I did a brief look at Isha’s works. Very left-of-center writing. It was not surprising to see her politically driven points of view, given the single article I read from her. I refrained from any direct quotes from her “This 1970s guide to getting girls will scar you forever” piece. I leave that to you, Dear Reader, to suffer through on your own.
I had to laugh at this completely one-sided review. Yes, Eric’s work is dated material, but none of the context of the 1970s, which I grew up in as a teen, are even commented on by Isha as she takes a 2015 cultural point of view and tries to apply it in a retro-review of Eric’s book in a manner that comes off unfairly and decidedly angry in it’s tone.
The cherry picked language the article author selected from How to Pick up Girls which was then permissible at the time, and a part of 1970s culture, is targeted in the modern era from an Feminist point of view. Isha does so rather savagely from my perspective after re-reading her review several times.

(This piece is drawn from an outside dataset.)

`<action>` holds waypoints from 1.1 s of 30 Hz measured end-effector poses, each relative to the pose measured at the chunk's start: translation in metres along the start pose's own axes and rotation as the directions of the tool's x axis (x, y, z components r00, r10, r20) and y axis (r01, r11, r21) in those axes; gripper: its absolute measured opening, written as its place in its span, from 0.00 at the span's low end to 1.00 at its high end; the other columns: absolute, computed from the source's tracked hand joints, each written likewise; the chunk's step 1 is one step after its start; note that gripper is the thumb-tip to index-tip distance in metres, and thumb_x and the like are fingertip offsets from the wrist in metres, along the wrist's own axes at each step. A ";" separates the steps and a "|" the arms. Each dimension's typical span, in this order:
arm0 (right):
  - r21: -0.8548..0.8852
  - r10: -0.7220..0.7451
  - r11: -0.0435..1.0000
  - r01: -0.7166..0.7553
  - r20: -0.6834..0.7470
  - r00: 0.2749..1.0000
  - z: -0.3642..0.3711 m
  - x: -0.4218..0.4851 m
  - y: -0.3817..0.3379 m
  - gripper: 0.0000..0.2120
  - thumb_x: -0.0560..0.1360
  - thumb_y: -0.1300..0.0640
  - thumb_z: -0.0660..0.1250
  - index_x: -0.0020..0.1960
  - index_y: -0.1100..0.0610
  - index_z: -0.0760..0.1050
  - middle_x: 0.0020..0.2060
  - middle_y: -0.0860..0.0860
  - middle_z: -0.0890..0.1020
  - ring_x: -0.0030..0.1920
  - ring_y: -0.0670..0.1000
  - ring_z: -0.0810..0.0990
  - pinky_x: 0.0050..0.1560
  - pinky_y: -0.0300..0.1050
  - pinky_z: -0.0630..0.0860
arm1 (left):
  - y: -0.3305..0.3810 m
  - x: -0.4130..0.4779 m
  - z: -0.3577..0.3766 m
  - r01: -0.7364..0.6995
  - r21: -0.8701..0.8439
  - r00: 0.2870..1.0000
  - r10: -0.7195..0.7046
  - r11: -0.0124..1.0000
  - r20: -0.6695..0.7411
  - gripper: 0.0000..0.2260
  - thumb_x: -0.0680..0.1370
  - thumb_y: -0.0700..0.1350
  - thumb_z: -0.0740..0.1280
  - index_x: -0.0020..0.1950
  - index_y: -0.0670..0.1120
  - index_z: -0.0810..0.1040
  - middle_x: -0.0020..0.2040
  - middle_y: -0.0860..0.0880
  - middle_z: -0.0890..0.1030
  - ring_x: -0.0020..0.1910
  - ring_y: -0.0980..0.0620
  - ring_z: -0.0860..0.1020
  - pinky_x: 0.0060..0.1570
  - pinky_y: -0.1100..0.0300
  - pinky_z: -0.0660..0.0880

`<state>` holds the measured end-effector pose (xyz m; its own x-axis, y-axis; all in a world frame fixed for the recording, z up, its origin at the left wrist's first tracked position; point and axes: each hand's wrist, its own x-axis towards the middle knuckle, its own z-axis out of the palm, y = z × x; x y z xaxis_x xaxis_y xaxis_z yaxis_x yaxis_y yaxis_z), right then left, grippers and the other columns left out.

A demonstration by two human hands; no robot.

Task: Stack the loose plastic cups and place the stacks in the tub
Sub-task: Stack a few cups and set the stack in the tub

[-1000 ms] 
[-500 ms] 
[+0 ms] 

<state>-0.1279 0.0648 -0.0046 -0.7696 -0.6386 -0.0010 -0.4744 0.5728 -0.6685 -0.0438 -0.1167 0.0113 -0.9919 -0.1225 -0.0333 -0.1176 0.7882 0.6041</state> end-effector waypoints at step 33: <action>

The trouble with the 2015 article is that it fails to recognize that there were a LOT of desperate teens and young men in that era that lacked the confidence to speak to women. It was Eric’s writings that gave them the techniques and courage to even approach girls and women with techniques that actually worked! A lot of men met their wives and girlfriends because of Eric! He even talks about the cultural phenomenon that How To Pick Up Girls spawned in his updates to the book, letting us see into his mindset and the reasons for writing it.
Isha proceeds to treat Eric’s efforts as a first-time writer negatively. Eric was addressing a real need, but Isha attacks his work as being the ravings of a social pariah rather than a serious self-help book for nervous young men who were lonely for a girlfriend.
The unfortunate truth is that Isha seems to resent the more timeless truths this book talks about that translate well to the present day. All the reader has to do is to witness the Men’s Movement reacting to the less savory writings and practices of the Feminist movement and one starts to understand the mindset behind this 2015 review taking such a one-sided swipe at Eric’s work. It is too bad that this article didn’t have a more balanced approach tied to it with a male reviewer who also would review the book without an agenda that they were playing to.
The best part of the 2015 article? The fact that nowhere in it is there any mention that Eric Weber sold 3 million copies of the book and authored a series of books along similar lines.
Success, it seems, breeds jealousy.
In the end, it is all about the money… And at $5 a pop in 1970s and 1980s dollars, Eric made about $15 million dollars from the book and likely is still realizing royalties from it. One wonders how much money Isha made from bashing Eric’s work – LOL – I suspect it was far, far less than Eric took in. The old saying is, you catch more flies with honey then you do with vinegar…
A quick note to Isha: I read How To Pick Up Girls in my late teens… and I read your article in my early 60s. Sorry to inform you, but I was not scarred in the least all those years ago. Neither were millions of other men and women who read How To Pick Up Girls. In fact, I met a lot of beautiful women because of Eric Weber’s courage in writing a book that young men sorely needed. I have no idea why you arrived forty years late to review Eric’s work, but I can say that I disagree with your review. To be blunt, your article is what scared me. Not Eric’s noble writings.
One does wonder if $15 million for Eric’s writing (plus a movie) versus a few hundred dollars for an article few people took seriously, is an example of a just and true God having the last laugh! LOL. For you young men, needing to learn how to talk to women, I’d recommend giving Eric’s books a look. Ignore the critics and forgive the dated language. You’ll see good advice in his writing and learn a thing or two about meeting beautiful women. Enjoy.